**TO DO:** Nothing but the lines from the start of the data through the line with "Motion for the" should appear in the answer, each retyped exactly, and pictures should not.

**DATASET SECTION:**

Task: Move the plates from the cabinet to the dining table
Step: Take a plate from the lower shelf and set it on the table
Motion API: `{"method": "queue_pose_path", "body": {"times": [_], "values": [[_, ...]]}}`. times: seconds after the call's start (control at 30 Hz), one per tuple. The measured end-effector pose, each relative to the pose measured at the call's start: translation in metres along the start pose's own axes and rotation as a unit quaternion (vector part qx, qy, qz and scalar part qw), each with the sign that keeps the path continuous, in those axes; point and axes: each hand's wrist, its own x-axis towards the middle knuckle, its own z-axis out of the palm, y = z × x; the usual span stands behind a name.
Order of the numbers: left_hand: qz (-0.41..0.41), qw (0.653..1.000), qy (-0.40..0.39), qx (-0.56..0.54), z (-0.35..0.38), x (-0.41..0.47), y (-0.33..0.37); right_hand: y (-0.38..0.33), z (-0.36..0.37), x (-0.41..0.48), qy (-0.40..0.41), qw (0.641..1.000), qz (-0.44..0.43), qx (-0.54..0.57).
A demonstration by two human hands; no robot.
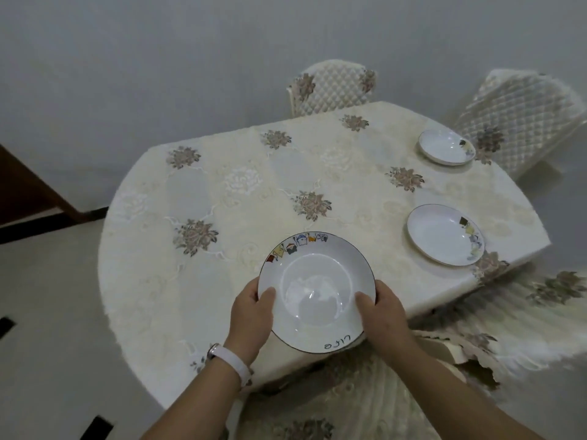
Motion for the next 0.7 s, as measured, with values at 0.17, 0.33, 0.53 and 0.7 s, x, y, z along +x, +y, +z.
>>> {"method": "queue_pose_path", "body": {"times": [0.17, 0.33, 0.53, 0.7], "values": [[-0.037, 0.998, 0.059, 0.012, -0.005, 0.012, -0.033, 0.014, 0.028, 0.034, -0.075, 0.996, -0.016, -0.038], [-0.080, 0.992, 0.090, 0.042, 0.001, 0.022, -0.068, 0.037, 0.049, 0.066, -0.148, 0.986, -0.021, -0.078], [-0.110, 0.982, 0.131, 0.075, 0.019, 0.024, -0.094, 0.061, 0.060, 0.092, -0.188, 0.975, -0.027, -0.119], [-0.122, 0.978, 0.140, 0.092, 0.032, 0.026, -0.099, 0.072, 0.056, 0.109, -0.220, 0.963, -0.031, -0.153]]}}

**TASK RESULT:**
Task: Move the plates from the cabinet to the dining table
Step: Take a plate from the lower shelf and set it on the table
Motion API: `{"method": "queue_pose_path", "body": {"times": [_], "values": [[_, ...]]}}`. times: seconds after the call's start (control at 30 Hz), one per tuple. The measured end-effector pose, each relative to the pose measured at the call's start: translation in metres along the start pose's own axes and rotation as a unit quaternion (vector part qx, qy, qz and scalar part qw), each with the sign that keeps the path continuous, in those axes; point and axes: each hand's wrist, its own x-axis towards the middle knuckle, its own z-axis out of the palm, y = z × x; the usual span stands behind a name.
Order of the numbers: left_hand: qz (-0.41..0.41), qw (0.653..1.000), qy (-0.40..0.39), qx (-0.56..0.54), z (-0.35..0.38), x (-0.41..0.47), y (-0.33..0.37); right_hand: y (-0.38..0.33), z (-0.36..0.37), x (-0.41..0.48), qy (-0.40..0.41), qw (0.641..1.000), qz (-0.44..0.43), qx (-0.54..0.57).
A demonstration by two human hands; no robot.
Motion for the next 0.7 s, as measured, with values at 0.17, 0.33, 0.53 and 0.7 s, x, y, z along +x, +y, +z.

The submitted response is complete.